** Records from a data collection **

===============

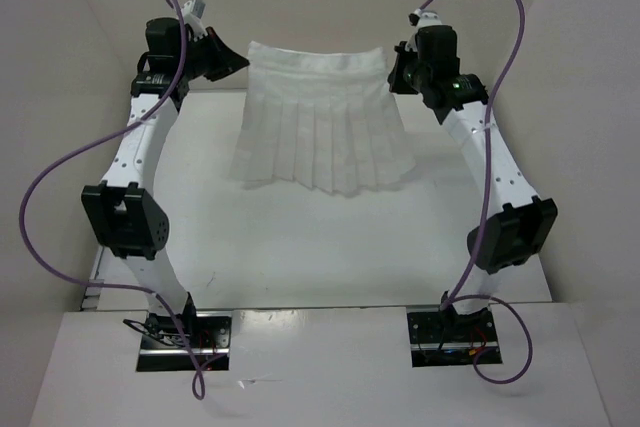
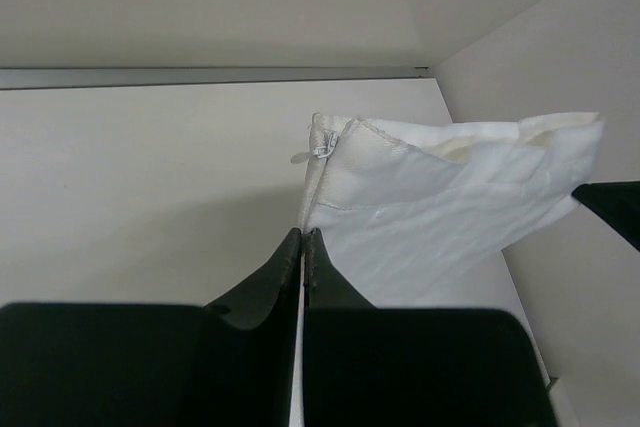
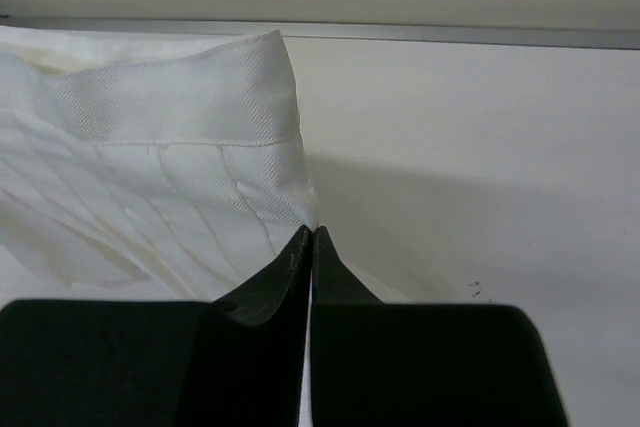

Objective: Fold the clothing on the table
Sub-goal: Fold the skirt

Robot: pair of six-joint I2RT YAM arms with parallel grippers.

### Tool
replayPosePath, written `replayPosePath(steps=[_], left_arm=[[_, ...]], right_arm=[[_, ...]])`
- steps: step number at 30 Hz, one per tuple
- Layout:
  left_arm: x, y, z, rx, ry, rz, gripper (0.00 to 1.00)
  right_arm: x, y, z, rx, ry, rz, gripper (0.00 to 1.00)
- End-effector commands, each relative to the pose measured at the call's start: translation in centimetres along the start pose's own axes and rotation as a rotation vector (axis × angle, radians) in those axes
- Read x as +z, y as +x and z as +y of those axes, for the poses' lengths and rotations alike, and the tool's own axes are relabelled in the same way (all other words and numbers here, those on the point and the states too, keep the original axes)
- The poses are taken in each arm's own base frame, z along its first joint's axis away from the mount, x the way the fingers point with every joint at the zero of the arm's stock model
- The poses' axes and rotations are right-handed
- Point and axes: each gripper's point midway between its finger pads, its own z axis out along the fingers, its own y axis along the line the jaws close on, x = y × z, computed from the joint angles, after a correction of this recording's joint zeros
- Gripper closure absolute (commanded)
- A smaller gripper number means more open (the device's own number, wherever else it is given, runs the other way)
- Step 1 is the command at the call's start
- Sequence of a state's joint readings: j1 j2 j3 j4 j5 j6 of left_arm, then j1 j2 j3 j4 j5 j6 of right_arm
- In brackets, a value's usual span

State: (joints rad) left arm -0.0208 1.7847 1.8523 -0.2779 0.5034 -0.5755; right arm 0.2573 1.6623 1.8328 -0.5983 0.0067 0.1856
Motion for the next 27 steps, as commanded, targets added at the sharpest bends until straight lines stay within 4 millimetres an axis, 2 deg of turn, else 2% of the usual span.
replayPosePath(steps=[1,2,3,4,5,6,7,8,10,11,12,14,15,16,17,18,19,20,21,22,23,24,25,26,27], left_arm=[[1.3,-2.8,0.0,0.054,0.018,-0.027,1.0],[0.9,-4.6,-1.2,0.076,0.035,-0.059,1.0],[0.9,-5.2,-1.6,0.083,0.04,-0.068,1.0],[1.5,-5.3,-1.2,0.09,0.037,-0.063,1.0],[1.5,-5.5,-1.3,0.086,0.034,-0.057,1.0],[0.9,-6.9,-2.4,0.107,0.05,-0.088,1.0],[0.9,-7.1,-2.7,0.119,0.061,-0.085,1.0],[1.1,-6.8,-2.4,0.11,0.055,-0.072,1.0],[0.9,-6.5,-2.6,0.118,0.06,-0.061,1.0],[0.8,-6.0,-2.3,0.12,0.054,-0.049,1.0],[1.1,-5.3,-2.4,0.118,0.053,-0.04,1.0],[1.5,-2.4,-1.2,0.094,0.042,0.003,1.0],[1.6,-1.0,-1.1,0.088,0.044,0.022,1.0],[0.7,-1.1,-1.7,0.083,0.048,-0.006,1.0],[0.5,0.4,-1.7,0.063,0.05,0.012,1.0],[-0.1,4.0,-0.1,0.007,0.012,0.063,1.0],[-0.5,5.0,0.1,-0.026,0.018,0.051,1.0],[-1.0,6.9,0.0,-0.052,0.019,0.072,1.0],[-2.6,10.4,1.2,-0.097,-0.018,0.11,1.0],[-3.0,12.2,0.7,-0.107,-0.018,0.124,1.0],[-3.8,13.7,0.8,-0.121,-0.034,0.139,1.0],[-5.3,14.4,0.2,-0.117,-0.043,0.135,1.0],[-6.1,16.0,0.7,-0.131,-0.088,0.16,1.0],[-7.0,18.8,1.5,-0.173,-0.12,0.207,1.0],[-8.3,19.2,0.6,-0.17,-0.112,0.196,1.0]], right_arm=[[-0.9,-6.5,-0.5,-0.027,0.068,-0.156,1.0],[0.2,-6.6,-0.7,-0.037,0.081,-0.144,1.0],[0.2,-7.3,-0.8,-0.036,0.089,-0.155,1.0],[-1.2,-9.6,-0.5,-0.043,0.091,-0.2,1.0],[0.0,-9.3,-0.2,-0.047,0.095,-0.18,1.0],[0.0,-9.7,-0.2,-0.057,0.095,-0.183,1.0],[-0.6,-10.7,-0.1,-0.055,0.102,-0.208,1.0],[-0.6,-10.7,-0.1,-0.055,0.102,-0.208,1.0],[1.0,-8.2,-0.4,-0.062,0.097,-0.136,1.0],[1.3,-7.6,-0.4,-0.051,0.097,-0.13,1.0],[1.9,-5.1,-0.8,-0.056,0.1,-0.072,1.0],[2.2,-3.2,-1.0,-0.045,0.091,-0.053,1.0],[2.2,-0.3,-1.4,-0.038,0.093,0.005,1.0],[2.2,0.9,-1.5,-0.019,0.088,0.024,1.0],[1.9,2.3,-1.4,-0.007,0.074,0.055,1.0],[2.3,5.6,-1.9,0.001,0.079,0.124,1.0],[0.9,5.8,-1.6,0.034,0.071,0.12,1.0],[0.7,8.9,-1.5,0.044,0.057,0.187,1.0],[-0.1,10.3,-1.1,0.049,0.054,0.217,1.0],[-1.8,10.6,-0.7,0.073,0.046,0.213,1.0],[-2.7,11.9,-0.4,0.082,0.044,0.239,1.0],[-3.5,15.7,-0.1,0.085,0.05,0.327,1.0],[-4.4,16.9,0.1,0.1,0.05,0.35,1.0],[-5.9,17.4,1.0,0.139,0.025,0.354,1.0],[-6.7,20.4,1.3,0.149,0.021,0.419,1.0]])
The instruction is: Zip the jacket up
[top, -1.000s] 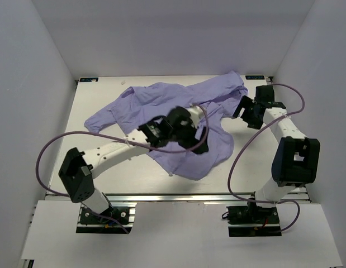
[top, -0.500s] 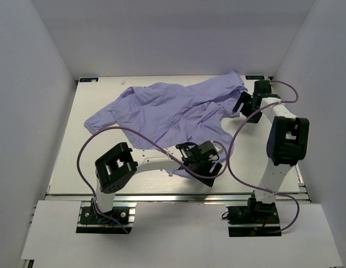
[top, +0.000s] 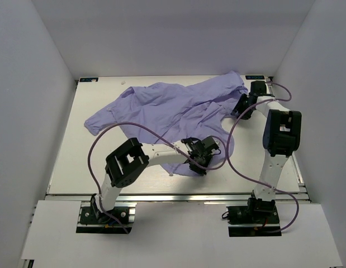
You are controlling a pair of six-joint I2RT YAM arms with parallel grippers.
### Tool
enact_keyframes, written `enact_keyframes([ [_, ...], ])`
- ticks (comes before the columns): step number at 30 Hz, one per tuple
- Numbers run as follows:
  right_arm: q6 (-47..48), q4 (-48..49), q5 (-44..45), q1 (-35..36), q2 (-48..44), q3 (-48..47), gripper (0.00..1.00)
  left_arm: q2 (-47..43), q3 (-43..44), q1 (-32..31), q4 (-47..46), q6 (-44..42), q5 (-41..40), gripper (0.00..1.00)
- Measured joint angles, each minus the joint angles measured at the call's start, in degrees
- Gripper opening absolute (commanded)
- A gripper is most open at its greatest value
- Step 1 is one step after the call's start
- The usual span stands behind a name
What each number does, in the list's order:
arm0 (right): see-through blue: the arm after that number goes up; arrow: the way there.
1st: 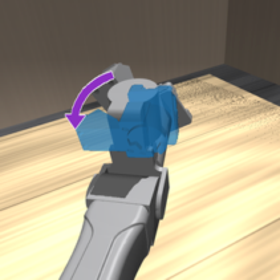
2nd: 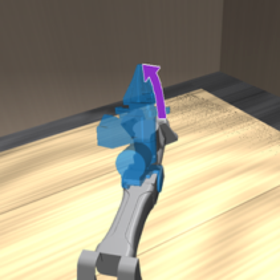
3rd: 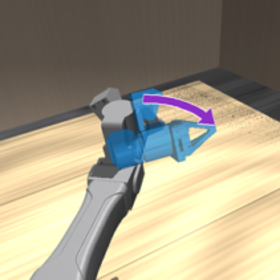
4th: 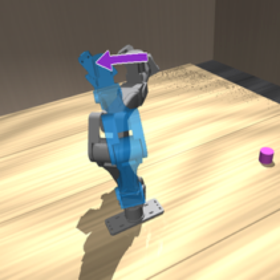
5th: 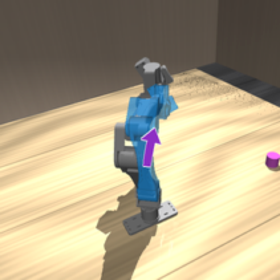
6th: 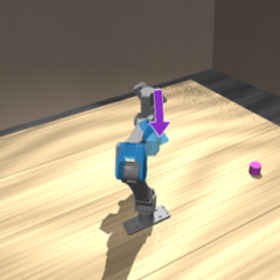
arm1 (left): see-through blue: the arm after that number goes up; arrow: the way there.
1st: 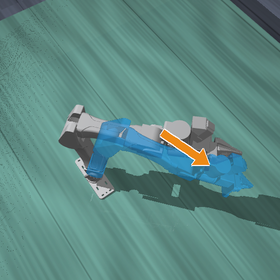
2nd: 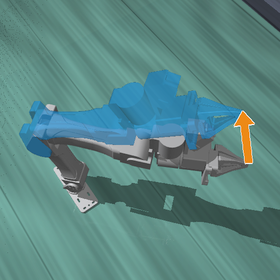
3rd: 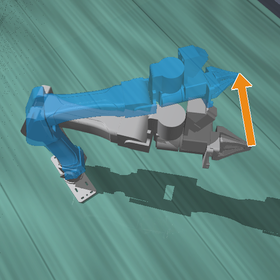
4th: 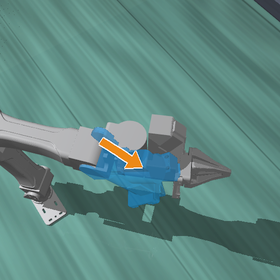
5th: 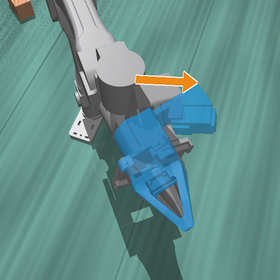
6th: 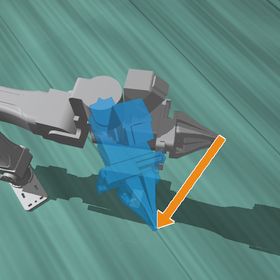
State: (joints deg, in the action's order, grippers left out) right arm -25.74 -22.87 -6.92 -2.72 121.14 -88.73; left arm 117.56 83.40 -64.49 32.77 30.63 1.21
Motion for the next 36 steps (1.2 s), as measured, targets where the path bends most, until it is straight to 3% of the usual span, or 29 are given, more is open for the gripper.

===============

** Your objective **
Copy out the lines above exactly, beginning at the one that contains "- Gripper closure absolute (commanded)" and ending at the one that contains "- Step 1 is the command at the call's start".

** Answer space **
- Gripper closure absolute (commanded)
- A smaller gripper number means more open (the device's own number, wherever else it is given, runs the other way)
- Step 1 is the command at the call's start

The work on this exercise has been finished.